I. Simultaneously with the execution and delivery of this Agreement,
Shareholder and the members of the Board of Directors of the Corporation are
entering into a mutual release to resolve, settle, and compromise the Lawsuit
and any and all claims, suits, actions or demands that Shareholder may have
against the members of the Board of Directors of the Corporation and that the
members of the Board of Directors of the Corporation may have against
Shareholder as of the date of this Agreement.
COVENANTS AND AGREEMENTS
NOW, THEREFORE, in reliance on the respective representations and
warranties set forth below and for and in consideration of the foregoing
Recitals, the mutual covenants and agreements set forth below and other good and
valuable consideration, the receipt and adequacy of which are acknowledged,
Shareholder and the Corporation agree as follows:
1. SALE AND PURCHASE OF SHARES. Simultaneously with execution of this
Agreement and upon the terms and subject to the conditions set forth in
this Agreement, Shareholder agrees to sell, assign and transfer the
Shares to the Corporation and the Corporation agrees to purchase the
Shares from Seller, free and clear of any and all liens, pledges, legal
and equitable encumbrances, charges, security interests, limitations,
restrictions, agreements, options to purchase or claims of any kind
whatsoever, other than restrictions imposed by applicable federal and
state securities laws (collectively, the "Liens").

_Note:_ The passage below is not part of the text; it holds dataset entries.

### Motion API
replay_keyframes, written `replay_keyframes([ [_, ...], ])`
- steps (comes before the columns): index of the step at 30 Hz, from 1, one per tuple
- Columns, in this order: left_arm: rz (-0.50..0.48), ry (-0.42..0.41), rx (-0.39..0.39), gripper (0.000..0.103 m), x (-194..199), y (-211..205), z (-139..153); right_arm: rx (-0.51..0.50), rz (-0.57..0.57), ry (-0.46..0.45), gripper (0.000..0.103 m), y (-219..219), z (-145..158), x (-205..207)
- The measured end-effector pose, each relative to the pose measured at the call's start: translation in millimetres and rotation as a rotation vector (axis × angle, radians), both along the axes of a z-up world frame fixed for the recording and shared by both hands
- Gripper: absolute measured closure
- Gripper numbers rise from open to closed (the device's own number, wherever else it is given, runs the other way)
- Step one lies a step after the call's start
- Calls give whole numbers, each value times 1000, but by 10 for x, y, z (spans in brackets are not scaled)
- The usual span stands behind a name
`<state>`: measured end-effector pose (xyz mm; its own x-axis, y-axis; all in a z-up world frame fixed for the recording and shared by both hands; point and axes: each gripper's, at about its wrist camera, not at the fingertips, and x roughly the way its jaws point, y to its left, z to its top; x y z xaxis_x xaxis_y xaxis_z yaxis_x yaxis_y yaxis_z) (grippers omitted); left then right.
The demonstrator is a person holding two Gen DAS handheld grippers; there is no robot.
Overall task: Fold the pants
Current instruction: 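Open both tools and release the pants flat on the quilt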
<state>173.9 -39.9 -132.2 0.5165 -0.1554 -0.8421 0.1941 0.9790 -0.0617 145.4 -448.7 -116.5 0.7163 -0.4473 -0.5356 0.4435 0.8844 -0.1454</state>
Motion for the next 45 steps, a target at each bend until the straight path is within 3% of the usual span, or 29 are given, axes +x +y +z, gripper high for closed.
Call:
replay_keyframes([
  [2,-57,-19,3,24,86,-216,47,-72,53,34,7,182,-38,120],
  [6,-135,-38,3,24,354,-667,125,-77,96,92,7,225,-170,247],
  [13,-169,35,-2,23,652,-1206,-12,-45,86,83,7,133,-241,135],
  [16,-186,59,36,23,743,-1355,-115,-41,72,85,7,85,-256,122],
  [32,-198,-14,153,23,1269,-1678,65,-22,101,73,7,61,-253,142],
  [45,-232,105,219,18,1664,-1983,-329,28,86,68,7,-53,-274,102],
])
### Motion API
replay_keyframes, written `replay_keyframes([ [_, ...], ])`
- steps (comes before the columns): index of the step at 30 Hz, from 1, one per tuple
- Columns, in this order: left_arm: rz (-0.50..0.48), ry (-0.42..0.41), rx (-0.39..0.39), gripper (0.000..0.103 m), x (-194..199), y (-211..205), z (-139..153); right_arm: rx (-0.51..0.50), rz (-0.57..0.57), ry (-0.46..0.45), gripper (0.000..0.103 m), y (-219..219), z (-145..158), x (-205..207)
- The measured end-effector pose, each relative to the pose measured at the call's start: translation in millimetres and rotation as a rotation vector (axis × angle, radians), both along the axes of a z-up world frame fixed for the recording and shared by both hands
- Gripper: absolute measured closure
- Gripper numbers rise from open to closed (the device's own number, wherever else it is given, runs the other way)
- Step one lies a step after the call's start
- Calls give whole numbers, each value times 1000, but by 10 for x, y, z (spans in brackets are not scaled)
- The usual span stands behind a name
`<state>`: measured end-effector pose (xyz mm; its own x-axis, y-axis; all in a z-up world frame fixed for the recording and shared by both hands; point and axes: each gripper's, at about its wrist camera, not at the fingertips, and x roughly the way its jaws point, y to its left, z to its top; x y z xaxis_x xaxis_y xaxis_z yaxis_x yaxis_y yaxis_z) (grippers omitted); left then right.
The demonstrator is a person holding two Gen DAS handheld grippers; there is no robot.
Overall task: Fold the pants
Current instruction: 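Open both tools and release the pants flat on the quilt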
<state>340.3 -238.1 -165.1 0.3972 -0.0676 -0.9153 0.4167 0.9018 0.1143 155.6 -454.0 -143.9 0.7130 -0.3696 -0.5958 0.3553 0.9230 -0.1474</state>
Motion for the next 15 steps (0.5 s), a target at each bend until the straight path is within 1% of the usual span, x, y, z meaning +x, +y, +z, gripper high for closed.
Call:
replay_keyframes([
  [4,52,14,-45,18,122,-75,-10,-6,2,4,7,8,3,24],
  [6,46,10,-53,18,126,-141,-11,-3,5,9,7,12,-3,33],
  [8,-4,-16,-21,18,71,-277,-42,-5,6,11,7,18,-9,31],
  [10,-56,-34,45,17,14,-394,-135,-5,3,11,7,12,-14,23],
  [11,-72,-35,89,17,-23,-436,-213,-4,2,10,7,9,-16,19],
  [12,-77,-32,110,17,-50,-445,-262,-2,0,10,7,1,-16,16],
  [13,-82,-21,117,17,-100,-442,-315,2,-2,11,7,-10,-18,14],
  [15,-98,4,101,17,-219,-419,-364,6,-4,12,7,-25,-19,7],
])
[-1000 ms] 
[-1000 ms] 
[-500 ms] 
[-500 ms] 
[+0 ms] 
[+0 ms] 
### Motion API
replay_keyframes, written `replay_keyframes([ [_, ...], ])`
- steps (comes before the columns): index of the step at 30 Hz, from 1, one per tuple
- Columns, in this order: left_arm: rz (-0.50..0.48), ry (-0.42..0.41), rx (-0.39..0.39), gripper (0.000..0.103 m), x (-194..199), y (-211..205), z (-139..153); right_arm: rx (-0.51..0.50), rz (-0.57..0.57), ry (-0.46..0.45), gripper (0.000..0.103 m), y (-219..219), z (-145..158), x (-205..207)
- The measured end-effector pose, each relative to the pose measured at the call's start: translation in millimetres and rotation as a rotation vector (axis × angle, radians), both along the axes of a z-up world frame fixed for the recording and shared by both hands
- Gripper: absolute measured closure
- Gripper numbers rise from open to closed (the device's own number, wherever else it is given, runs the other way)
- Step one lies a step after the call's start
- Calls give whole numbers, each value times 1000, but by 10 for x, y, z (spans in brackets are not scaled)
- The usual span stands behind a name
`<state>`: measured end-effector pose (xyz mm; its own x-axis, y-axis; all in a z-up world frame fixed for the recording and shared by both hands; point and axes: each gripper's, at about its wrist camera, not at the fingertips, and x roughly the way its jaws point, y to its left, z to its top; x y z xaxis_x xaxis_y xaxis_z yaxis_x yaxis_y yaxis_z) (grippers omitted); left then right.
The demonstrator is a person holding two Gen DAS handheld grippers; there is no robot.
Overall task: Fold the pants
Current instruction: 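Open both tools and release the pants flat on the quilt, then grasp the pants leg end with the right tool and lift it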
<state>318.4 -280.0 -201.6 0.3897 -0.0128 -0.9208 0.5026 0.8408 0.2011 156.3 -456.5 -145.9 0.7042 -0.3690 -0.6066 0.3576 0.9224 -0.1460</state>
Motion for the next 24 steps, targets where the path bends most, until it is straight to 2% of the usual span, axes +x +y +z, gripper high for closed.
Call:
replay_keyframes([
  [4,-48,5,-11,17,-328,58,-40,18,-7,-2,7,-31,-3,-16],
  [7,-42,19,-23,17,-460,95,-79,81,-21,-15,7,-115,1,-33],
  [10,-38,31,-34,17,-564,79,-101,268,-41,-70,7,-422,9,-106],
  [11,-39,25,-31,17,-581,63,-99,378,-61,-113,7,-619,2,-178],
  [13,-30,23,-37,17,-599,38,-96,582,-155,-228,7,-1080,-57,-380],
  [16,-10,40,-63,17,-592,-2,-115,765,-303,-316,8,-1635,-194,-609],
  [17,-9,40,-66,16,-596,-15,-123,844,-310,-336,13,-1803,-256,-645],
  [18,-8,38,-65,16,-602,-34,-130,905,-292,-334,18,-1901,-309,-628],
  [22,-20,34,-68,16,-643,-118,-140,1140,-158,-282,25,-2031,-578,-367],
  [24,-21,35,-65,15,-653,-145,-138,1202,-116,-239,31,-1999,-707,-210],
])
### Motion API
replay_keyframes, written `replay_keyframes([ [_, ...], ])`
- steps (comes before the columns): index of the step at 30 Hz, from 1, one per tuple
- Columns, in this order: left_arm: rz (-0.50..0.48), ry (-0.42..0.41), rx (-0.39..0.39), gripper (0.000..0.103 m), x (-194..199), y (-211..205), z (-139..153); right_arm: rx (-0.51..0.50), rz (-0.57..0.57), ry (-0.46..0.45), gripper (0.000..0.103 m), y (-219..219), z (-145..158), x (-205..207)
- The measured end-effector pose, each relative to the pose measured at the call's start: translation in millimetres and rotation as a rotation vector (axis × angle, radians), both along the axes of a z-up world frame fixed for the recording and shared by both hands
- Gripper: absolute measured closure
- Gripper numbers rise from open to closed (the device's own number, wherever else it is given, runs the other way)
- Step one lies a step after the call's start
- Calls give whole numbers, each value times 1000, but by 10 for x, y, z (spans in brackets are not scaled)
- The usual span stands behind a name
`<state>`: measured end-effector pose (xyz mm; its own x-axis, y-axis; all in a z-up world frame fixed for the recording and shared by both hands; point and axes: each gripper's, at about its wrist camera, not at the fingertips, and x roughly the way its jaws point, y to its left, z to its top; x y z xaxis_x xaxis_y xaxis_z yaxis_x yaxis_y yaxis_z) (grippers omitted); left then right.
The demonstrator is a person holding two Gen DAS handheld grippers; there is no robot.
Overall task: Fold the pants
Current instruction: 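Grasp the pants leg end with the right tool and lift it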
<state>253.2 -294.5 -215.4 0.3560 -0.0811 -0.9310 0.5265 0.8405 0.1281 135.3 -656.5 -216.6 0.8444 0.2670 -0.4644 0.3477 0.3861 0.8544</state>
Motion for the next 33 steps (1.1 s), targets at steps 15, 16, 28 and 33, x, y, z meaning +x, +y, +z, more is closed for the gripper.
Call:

2. DETERMINATION OF PURCHASE PRICE. The aggregate purchase price (the
"Purchase Price") for the Shares is Five Million Five Hundred Thousand
and no/100 ($5,500,000.00) Dollars.
3. PURCHASE OF THE SHARES.
(a) Simultaneously with the execution and delivery of this
Agreement, and subject to the condition that all the
consideration referred to in paragraph (b) below shall be
received by Shareholder on the date of this Agreement, (1)
Shareholder hereby sells, assigns and transfers all of
Shareholder's right, title and interest in and to the Shares
to the Corporation, (2) and the Corporation hereby purchases
the Shares from Shareholder, for the Purchase Price.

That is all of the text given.